The Strangers by Katherena Vermette
It should come as no surprise that The Strangers, Katherena Vermette’s companion to the multi-award-winning novel The Break, garnered a spot on the Scotiabank Giller Prize longlist and the Atwood Gibson Writers’ Trust Fiction Prize shortlist. Revisiting the character of Phoenix, arguably the strongest of the characters in her previous book, The Strangers is a devastatingly beautiful dive deeper into the girl’s story, and that of her family.
The Strangers follows a similar path and structure to The Break, with chapters shifting focus between female members of the Stranger family: Phoenix, her younger sister, Cedar Sage, their mother, Elsie, and their grandmother, Margaret. Each is tragic in her own way, and the truths revealed through their individual stories serve to inform those of the others.
Themes of multi-generational trauma, racism, misogyny, colonialism, and abuse permeate the story. Vermette guides the reader along the edges of her characters’ suffering, often revealing the full scope of the traumas only after we’ve been coerced into picking up the breadcrumbs she has left as a trail for us to follow. It’s a masterful technique that allows the reader to focus on how each woman deals with her pain and disappointments rather than dwelling on the events themselves. The characters’ reactions mostly fall into one of two camps – rage or sadness – though there is a fair amount of bleed between the two.

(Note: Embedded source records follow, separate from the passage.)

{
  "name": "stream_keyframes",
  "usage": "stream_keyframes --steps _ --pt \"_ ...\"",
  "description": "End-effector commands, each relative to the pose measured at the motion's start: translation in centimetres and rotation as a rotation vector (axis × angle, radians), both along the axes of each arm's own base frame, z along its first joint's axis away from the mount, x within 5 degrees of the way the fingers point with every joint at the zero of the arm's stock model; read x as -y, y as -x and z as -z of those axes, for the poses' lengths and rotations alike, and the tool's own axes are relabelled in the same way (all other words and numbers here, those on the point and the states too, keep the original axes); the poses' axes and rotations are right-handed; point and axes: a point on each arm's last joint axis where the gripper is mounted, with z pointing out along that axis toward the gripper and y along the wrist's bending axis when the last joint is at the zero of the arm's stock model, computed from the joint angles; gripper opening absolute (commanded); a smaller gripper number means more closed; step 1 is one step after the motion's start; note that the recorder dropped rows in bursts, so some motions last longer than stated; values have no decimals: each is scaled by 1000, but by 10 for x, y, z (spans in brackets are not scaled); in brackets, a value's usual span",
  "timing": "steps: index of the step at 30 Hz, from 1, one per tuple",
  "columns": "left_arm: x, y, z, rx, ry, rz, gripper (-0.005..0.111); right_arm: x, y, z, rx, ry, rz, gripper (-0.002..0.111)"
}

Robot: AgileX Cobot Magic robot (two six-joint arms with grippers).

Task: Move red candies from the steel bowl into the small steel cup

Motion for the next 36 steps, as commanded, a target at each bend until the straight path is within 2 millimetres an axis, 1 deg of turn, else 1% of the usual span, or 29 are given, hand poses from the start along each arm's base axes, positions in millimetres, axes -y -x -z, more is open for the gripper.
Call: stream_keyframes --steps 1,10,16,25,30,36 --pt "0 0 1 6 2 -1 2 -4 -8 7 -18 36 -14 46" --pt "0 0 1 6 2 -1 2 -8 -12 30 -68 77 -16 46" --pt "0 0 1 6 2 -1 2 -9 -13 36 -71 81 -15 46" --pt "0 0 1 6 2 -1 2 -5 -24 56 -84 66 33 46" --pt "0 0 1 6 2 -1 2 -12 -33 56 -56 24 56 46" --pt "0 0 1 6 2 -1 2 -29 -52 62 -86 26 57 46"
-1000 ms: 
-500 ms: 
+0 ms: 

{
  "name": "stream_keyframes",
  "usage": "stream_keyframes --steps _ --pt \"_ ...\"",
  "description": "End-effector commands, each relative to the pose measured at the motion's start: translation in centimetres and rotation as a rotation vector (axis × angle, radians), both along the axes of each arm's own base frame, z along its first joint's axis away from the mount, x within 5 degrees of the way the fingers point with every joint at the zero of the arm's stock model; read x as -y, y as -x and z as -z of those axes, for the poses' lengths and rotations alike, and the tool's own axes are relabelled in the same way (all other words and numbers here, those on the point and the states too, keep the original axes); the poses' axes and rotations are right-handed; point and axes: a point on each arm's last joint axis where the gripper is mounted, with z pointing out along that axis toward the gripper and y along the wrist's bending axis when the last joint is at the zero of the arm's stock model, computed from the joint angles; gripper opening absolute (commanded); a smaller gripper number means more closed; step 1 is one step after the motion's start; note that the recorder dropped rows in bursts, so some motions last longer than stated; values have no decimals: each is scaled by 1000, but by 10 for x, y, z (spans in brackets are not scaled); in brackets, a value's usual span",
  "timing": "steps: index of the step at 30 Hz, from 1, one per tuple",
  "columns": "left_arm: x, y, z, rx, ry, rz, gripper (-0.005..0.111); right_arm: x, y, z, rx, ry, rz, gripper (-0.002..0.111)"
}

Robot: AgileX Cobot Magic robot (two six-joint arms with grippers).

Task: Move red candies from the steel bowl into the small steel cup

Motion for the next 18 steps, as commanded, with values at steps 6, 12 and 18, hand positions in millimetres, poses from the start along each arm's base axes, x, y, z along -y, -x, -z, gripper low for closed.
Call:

Vermette deftly manipulates her narrative to showcase the patterns that emerge over the course of generations. Margaret felt unseen and unloved by her mother, Annie, and was distant to her daughter Elsie (and Elsie’s brothers) in turn. Deprived of a loving relationship with Margaret, Elsie ironically finds an ally and warm berth with Annie, who softens toward her granddaughter in a way that only serves to enrage Margaret all the more.
Though Margaret describes her as weak and spoiled, Elsie comes across as simply sad and needy in flashbacks that trace her trajectory from teen mom to homeless drug addict. When it is revealed that Margaret unwittingly cast the stone that rippled out into circles of devastation for her daughter and granddaughters, it is one of the most heartbreaking moments in the book, and it serves to underscore how seemingly small acts of cruelty can have as much impact as blunt force.
It’s a message illustrated not just in the relationships between the Strangers but also in their interactions with the world around them. The racism that feeds the attitudes of various characters runs the gamut from overt to subtle, but its effects are equally damaging in every case, as Vermette expertly demonstrates.
“Margaret used to think this was normal, that all families were made up of so many sad stories. But as she got older, it seemed only Indians, Métis, who had sorrow built into their bones, who exchanged despair as ordinarily as recipes, who had devastation after devastation after dismissal after denial woven into their skin. As if sad stories were the only heirloom they had to pass on.”